§ YOUR INSTRUCTIONS: Each line below must be printed exactly as it stands.

§ PROVIDED DATA:
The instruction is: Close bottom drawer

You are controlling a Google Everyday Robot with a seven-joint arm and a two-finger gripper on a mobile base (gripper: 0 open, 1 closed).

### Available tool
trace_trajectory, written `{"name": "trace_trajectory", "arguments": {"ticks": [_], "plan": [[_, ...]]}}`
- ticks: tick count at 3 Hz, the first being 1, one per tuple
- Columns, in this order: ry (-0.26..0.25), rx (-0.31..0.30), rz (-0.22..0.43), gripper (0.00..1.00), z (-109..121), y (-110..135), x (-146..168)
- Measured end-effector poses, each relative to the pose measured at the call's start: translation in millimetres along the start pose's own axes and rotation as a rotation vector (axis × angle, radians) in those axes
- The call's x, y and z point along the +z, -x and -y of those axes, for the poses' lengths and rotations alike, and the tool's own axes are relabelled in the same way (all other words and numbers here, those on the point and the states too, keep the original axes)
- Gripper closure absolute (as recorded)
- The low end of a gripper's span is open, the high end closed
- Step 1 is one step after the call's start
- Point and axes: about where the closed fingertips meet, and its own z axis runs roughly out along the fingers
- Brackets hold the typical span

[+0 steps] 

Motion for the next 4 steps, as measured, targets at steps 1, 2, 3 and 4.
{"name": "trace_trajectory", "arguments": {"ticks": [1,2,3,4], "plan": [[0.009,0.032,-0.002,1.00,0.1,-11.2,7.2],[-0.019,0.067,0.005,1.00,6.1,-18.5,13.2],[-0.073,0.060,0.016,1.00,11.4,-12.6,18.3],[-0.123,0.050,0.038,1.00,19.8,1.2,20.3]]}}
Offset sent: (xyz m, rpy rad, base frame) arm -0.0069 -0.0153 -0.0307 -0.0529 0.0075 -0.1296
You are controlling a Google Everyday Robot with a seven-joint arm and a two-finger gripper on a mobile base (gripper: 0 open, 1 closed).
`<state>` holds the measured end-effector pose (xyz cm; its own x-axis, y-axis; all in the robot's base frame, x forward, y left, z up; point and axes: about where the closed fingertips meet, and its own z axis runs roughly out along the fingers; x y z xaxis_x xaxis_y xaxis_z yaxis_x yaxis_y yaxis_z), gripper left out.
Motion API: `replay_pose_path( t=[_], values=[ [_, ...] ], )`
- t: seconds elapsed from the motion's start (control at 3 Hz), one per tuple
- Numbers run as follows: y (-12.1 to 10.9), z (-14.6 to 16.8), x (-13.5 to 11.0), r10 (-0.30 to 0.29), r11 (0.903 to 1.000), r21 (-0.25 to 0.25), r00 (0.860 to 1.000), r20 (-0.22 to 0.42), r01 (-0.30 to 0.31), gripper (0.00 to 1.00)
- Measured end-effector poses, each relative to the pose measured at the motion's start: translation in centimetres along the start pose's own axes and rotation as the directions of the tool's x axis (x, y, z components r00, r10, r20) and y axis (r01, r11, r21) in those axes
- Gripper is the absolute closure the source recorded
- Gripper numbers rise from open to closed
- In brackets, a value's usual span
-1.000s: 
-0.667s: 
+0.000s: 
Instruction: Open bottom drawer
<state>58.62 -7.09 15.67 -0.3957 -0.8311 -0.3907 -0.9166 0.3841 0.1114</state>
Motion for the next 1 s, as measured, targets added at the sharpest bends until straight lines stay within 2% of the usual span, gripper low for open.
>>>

§ SOLVED PROBLEM:
The instruction is: Close bottom drawer

You are controlling a Google Everyday Robot with a seven-joint arm and a two-finger gripper on a mobile base (gripper: 0 open, 1 closed).

### Available tool
trace_trajectory, written `{"name": "trace_trajectory", "arguments": {"ticks": [_], "plan": [[_, ...]]}}`
- ticks: tick count at 3 Hz, the first being 1, one per tuple
- Columns, in this order: ry (-0.26..0.25), rx (-0.31..0.30), rz (-0.22..0.43), gripper (0.00..1.00), z (-109..121), y (-110..135), x (-146..168)
- Measured end-effector poses, each relative to the pose measured at the call's start: translation in millimetres along the start pose's own axes and rotation as a rotation vector (axis × angle, radians) in those axes
- The call's x, y and z point along the +z, -x and -y of those axes, for the poses' lengths and rotations alike, and the tool's own axes are relabelled in the same way (all other words and numbers here, those on the point and the states too, keep the original axes)
- Gripper closure absolute (as recorded)
- The low end of a gripper's span is open, the high end closed
- Step 1 is one step after the call's start
- Point and axes: about where the closed fingertips meet, and its own z axis runs roughly out along the fingers
- Brackets hold the typical span

[+0 steps] 

Motion for the next 4 steps, as measured, targets at steps 1, 2, 3 and 4.
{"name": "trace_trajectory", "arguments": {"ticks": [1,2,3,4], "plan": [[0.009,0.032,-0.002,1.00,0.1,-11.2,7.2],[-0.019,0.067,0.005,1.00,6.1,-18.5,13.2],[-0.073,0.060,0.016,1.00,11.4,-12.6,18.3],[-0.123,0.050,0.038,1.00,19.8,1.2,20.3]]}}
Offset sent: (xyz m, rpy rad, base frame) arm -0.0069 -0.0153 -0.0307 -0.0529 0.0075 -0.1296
You are controlling a Google Everyday Robot with a seven-joint arm and a two-finger gripper on a mobile base (gripper: 0 open, 1 closed).
`<state>` holds the measured end-effector pose (xyz cm; its own x-axis, y-axis; all in the robot's base frame, x forward, y left, z up; point and axes: about where the closed fingertips meet, and its own z axis runs roughly out along the fingers; x y z xaxis_x xaxis_y xaxis_z yaxis_x yaxis_y yaxis_z), gripper left out.
Motion API: `replay_pose_path( t=[_], values=[ [_, ...] ], )`
- t: seconds elapsed from the motion's start (control at 3 Hz), one per tuple
- Numbers run as follows: y (-12.1 to 10.9), z (-14.6 to 16.8), x (-13.5 to 11.0), r10 (-0.30 to 0.29), r11 (0.903 to 1.000), r21 (-0.25 to 0.25), r00 (0.860 to 1.000), r20 (-0.22 to 0.42), r01 (-0.30 to 0.31), gripper (0.00 to 1.00)
- Measured end-effector poses, each relative to the pose measured at the motion's start: translation in centimetres along the start pose's own axes and rotation as the directions of the tool's x axis (x, y, z components r00, r10, r20) and y axis (r01, r11, r21) in those axes
- Gripper is the absolute closure the source recorded
- Gripper numbers rise from open to closed
- In brackets, a value's usual span
-1.000s: 
-0.667s: 
+0.000s: 
Instruction: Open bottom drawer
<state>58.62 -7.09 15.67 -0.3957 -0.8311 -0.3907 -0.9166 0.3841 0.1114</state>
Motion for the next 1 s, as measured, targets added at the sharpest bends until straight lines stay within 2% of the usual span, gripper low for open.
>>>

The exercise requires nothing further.